Practical applications include drug discovery, materials design, carbon capture and battery innovation. Access remains uneven: wealthy institutions may adopt quantum‑designed drugs earlier, while developing regions face barriers.

Takeaways: researchers should focus on error mitigation and hybrid strategies; developers can contribute to open‑source tools; enterprises should run pilot simulations; policymakers must fund quantum education.

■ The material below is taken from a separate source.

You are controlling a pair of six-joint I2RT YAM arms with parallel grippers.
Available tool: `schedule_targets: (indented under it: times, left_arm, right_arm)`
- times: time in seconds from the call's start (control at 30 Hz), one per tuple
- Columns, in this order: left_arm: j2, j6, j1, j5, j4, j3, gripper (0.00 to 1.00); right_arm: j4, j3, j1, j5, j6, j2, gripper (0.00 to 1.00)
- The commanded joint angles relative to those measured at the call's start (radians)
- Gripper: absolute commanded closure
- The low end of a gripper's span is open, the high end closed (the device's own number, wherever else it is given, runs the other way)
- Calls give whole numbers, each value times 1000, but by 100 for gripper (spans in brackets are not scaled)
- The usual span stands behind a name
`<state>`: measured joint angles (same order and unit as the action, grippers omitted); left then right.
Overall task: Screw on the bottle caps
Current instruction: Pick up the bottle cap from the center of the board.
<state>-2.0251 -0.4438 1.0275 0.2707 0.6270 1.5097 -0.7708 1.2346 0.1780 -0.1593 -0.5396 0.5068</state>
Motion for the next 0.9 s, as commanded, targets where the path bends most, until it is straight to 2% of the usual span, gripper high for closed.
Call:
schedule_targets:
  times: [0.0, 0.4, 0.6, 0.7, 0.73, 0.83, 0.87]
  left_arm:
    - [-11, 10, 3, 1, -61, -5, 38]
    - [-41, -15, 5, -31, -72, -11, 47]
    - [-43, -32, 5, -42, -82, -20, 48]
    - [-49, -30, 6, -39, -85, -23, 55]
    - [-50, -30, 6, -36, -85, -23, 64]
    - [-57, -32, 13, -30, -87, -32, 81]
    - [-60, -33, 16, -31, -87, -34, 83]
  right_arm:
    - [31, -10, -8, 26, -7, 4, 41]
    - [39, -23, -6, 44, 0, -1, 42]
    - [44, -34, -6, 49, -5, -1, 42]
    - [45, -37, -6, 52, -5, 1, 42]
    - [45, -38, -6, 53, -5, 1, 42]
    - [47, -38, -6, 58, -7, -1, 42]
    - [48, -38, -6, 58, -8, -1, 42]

Below is a short VQE snippet for H₂ in Qiskit:

from qiskit import Aer
from qiskit.algorithms import VQE
from qiskit.circuit.library import TwoLocal
from qiskit_nature.drivers import PySCFDriver
from qiskit_nature.problems.second_quantization import ElectronicStructureProblem
from qiskit_nature.converters.second_quantization import QubitConverter
from qiskit_nature.mappers.second_quantization import ParityMapper

driver = PySCFDriver(atom='H .0 .0 0; H .0 .0 0.74', unit='Angstrom', basis='sto3g')
problem = ElectronicStructureProblem(driver)
converter = QubitConverter(mapper=ParityMapper(), two_qubit_reduction=True)
hamiltonian = converter.convert(problem.second_q_ops()[0], num_particles=problem.num_particles)
ansatz = TwoLocal(rotation_blocks=['ry','rz'], entanglement_blocks='cz', reps=2)
vqe = VQE(ansatz, quantum_instance=Aer.get_backend('statevector_simulator'))
energy = vqe.compute_minimum_eigenvalue(hamiltonian).eigenvalue.real

Conclusion: Quantum chemistry simulations are progressing from toy models to practical relevance, but realistic timelines and cross‑disciplinary collaboration are vital.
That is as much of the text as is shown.